Вечером, когда Робин укладывал Буми спать, мальчик спросил:
— Папа, а мама поправится?
— Конечно, поправится.
— Я знаю, почему ты не очень радуешься ребеночку. Потому что переживаешь за маму?
— Ну разумеется, поэтому, — сказал Робин. — И я, — с трудом добавил он, — я очень рад ребенку.
Потом Робин сел в кресло-качалку в детской и долго прислушивался к тому, как ворочался и вздыхал его сын.
— Папа! — позвал Бумер.
Робин открыл глаза.
— Папа, я вот что подумал. Ведь малышке будет трудно произносить имя «Бумеранг», как ты думаешь? Такое длинное имя. Может, вам с мамой стоит называть меня Робин? Это ведь мое имя, да?
— Разумеется, это твое имя, дорогой, — сказал Робин, вставая и подходя к кроватке. — Но мы всегда называли тебя Бумерангом.
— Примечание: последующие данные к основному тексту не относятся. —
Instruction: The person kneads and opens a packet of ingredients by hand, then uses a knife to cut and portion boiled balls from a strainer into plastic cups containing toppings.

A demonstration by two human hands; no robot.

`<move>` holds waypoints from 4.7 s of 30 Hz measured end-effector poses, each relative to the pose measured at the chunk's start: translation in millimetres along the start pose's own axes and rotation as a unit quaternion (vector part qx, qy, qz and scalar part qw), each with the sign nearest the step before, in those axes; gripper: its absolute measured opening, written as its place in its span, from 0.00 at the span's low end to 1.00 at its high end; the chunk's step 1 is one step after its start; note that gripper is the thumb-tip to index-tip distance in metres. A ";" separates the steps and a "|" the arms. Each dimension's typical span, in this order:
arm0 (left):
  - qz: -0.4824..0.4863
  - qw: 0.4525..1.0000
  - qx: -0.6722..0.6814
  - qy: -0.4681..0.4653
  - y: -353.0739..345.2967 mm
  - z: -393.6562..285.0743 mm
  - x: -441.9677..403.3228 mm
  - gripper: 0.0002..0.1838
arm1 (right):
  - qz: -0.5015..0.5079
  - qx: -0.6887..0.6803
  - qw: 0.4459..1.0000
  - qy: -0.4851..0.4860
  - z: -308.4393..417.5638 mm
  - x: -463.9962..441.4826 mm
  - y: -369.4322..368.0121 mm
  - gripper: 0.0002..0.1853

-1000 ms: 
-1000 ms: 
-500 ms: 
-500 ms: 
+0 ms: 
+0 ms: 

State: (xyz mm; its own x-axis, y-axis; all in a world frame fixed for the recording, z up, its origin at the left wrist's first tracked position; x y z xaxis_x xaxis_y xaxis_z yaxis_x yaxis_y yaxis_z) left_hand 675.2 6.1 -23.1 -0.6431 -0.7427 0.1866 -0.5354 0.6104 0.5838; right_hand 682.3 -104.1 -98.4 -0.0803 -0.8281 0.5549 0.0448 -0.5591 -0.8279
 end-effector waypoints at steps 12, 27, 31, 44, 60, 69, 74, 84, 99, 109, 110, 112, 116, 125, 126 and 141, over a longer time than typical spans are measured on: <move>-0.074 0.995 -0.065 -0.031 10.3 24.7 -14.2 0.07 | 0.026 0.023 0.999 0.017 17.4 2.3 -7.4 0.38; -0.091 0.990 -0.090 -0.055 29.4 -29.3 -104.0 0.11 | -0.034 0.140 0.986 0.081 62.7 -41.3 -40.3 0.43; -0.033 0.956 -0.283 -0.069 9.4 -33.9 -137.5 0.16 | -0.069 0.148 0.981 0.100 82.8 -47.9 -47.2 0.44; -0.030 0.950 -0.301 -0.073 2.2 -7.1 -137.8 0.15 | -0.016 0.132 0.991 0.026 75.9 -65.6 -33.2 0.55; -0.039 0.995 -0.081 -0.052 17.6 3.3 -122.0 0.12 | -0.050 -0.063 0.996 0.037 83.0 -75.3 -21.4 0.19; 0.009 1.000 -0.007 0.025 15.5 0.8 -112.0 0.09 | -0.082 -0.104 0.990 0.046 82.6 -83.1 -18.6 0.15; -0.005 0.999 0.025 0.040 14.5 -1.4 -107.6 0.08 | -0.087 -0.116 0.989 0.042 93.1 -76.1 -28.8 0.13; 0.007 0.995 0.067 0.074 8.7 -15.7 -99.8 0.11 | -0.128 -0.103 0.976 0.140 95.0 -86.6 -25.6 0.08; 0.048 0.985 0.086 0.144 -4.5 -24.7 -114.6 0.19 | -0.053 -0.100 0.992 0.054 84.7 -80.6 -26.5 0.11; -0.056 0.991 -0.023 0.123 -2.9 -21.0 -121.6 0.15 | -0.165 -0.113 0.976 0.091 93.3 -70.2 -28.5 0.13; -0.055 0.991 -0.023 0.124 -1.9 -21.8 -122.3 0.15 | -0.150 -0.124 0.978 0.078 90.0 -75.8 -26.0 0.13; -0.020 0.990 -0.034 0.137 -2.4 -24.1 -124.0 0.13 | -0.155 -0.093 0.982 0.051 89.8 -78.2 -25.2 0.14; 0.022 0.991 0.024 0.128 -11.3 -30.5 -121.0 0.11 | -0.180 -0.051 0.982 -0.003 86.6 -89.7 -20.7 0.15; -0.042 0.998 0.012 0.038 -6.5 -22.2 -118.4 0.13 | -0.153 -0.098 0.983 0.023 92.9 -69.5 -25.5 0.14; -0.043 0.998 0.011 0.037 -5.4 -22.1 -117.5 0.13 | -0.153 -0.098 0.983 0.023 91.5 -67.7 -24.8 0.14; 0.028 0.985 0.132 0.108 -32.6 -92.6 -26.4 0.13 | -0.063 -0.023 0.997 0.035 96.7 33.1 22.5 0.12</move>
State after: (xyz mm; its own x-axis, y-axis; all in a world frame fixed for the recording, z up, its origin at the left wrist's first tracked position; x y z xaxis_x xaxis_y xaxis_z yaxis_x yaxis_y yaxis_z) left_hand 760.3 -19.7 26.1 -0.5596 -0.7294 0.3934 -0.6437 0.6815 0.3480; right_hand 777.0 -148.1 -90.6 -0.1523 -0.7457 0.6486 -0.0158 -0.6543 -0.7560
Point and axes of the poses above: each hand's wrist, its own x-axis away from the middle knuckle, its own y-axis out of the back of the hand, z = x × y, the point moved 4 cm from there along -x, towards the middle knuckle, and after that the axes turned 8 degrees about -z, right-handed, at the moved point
Это тоже твое имя.
— Да, я знаю, папа, — вздохнул Буми, отворачиваясь. — Но Дженнифер его не выговорит.
Новогодний вечер перешел в день. Просто очередной понедельник. Утро понедельника, день понедельника, вечер… Пульс у Талли был частый и слабый, давление падало. Она все еще не очнулась, и кровотечение не прекращалось. В понедельник ей сделали еще два переливания крови. Вечером кровь сдал Робин. Он не стал спрашивать, кто сдавал кровь утром.
Фамилию на квиточке в детском отделении заменили. Дженнифер Пендел Де Марко — вот и все, что уступил Джек Пендел Робину. «Что обо всем этом скажет Талли? — подумал Робин. — Надеюсь, она скоро придет в себя. Мне надо зарегистрировать рождение ребенка».
Воскресным вечером позвонила Шейки. Просто так, но Бумеранг, то есть Робин-младший, сказал ей, что у Талли родился ребенок. Лучше бы он этого не говорил. Шейки несколько минут выражала свой восторг, а потом поинтересовалась, как чувствует себя Талли. Робин солгал. Он сказал Шейки, что к Талли в реанимацию никого не пускают, а ребенок в карантине во избежание инфекции, и его тоже нельзя увидеть.